Hart's "Lullaby for Imke," from a 2006 release, receives a new arrangement by pianist Ezra Weiss, and proves to be an absorbing, meditative ballad as revealed by Richardson's heartfelt alto. Captivating solos are contributed by Varela (yearningly expressive) and Cables (glowingly melodic). "Sister Gemini" by Anderson is typically uplifting, with inviting changes that spark adventurous statements from the trombonist, Cables, and finally the receptive, big-eared Varela. The rapid-fire head of "Pepper" (Mraz) is forcefully executed in unison by Varela (arco) and tenor saxophonist Stephens, whose solo has Warne Marsh-like sound and phrasing out of the Tristano school of bop. Cables' enlivening effort precedes Varela's changes-devouring excursion, as well as Hart's authoritative, Max Roach-style thematic discourse. Lee's piercing alto plays the theme of Ladin's ingratiating "Red on Planet Pluto," with its bracing hook. Varela as usual by now captures one's attention from note one of his solo, and Lee's distinctive, keening sound enhances his ambitious venture. Ladin takes a more melodic approach prior to the powerful climax highlighted by Abadey's unleashed drumming.

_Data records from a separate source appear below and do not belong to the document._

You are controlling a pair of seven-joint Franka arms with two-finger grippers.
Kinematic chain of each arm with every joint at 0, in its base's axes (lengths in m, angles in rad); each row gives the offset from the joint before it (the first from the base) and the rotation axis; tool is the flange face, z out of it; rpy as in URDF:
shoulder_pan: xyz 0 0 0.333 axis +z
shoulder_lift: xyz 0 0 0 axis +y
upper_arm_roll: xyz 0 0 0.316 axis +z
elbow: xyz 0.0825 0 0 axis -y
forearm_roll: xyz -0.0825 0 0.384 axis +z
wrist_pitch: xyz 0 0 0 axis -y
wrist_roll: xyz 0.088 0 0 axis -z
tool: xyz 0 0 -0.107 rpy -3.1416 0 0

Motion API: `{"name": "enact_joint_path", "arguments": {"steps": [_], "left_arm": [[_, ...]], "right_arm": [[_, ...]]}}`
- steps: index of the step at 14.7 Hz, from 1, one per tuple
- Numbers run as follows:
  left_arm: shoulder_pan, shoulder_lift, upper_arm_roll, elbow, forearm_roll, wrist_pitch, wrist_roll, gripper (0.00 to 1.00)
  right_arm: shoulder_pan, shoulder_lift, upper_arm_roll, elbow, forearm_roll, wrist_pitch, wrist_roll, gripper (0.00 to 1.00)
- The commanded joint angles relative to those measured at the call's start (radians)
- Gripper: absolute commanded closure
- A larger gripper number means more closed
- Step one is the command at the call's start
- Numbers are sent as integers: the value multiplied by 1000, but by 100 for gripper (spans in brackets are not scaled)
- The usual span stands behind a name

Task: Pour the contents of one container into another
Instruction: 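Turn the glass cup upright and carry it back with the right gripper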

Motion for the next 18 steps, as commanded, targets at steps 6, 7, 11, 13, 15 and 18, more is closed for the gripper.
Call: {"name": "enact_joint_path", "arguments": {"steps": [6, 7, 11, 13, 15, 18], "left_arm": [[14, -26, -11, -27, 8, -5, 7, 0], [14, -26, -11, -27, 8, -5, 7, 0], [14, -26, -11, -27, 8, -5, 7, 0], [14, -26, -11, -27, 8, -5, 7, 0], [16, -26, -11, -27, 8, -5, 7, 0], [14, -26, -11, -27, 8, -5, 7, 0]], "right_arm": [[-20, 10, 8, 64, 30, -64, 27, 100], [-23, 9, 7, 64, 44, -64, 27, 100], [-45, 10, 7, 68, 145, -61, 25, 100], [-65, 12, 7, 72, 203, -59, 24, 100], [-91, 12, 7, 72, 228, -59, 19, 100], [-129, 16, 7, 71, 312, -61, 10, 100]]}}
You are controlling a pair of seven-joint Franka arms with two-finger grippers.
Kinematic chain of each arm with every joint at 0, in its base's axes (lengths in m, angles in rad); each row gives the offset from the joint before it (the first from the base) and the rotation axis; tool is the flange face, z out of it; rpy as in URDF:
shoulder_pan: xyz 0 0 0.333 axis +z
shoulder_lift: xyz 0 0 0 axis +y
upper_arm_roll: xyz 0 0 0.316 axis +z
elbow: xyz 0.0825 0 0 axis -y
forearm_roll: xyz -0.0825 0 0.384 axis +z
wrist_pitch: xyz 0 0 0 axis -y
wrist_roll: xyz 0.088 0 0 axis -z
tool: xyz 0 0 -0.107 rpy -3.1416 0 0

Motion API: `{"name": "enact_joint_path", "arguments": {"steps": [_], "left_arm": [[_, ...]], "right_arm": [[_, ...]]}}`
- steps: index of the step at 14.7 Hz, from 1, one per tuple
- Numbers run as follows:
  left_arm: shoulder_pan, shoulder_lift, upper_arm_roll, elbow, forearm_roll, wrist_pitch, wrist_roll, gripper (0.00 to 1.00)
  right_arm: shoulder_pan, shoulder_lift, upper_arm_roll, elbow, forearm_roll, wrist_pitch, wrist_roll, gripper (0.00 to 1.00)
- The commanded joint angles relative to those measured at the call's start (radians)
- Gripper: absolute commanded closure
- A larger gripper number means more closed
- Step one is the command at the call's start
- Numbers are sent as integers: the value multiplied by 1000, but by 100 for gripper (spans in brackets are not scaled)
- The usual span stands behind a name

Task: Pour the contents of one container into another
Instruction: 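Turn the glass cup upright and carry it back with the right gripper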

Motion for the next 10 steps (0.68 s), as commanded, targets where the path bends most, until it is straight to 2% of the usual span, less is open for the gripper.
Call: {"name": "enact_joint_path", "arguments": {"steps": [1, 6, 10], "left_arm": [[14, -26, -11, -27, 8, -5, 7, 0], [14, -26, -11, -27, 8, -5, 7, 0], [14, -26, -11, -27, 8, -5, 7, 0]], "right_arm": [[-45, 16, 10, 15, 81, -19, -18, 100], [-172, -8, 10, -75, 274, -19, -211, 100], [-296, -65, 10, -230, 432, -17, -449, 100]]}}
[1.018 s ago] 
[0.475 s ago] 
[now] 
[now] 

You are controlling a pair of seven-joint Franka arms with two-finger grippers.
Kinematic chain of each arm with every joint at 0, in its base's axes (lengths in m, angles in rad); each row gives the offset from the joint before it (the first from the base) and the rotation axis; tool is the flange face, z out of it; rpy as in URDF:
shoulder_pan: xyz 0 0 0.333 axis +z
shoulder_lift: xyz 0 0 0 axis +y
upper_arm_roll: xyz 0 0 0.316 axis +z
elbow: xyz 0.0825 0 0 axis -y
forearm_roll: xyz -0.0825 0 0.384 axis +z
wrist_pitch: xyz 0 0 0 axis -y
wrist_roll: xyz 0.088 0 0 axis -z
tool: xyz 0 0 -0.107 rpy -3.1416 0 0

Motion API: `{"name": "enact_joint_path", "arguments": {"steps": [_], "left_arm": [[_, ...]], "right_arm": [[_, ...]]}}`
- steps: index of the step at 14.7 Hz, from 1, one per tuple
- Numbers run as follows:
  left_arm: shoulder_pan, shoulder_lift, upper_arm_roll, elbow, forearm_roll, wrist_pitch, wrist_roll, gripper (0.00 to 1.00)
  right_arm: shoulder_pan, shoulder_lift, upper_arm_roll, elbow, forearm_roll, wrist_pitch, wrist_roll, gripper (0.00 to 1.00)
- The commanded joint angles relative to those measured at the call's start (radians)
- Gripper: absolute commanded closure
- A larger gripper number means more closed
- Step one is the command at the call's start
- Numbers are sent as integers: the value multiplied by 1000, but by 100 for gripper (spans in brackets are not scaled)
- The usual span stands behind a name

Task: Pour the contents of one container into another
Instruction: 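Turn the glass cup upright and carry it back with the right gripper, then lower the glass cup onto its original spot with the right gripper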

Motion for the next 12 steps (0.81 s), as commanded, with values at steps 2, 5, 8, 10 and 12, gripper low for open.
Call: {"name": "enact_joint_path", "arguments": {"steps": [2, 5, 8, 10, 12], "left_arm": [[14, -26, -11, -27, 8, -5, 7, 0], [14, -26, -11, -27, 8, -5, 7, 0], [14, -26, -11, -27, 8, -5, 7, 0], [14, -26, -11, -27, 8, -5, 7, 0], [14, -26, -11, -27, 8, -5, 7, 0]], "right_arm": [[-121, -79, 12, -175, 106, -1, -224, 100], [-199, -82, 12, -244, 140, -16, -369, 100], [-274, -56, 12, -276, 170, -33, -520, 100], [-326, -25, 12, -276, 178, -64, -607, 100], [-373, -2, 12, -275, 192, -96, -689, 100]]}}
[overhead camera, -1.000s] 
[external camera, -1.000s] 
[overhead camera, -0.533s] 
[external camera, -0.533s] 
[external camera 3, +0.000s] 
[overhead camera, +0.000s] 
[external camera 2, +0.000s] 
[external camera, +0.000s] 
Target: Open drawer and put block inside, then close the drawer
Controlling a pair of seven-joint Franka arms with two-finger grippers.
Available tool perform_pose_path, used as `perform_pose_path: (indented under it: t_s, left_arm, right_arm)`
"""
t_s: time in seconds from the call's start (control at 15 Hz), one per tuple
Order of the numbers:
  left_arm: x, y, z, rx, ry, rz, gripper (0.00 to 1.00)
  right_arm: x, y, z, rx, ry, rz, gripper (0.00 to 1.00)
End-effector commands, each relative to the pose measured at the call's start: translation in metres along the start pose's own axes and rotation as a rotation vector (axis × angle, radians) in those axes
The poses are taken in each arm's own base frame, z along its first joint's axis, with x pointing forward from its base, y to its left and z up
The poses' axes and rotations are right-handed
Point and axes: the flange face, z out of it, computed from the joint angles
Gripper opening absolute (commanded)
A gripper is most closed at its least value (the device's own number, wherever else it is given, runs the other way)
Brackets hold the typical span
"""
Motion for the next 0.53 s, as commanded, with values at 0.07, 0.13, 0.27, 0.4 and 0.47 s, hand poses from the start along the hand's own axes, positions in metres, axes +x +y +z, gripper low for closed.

"Looking For the Light" possesses a wistful, floating ballad theme, as articulated by Richardson's sweet-toned alto, who also embarks on a lustrous, darting solo, all the while supported by composer Cables with lush chords and fills. The pianist's exquisite improv maintains this high level, and Varela then indulges in some deeply songful storytelling. Hart's nuanced percussion throughout is another not-to-be-overlooked plus. Mraz's "Picturesque" is handled by just a trio, with Cables and Varela presenting the convoluted theme and its boppish bridge that recalls Herbie Nichols. Varela's imposing solo exhibits his poise and inventiveness, and Cables' spot swings animatedly. Tasty trades with Hart bring us back to the formidable theme. "Where the Wild Things Are" is named for Varela's favorite childhood book, and begins with a brooding free-form interlude before Richardson's alto announces the herky-jerky theme. Cables' solo plunges full-speed ahead, Richardson's simmers intensely, and Varela's is characteristically lyrical. Hart's slashing attack up to this point evolves after the reprise into a rambunctious declaration over Varela's vamp.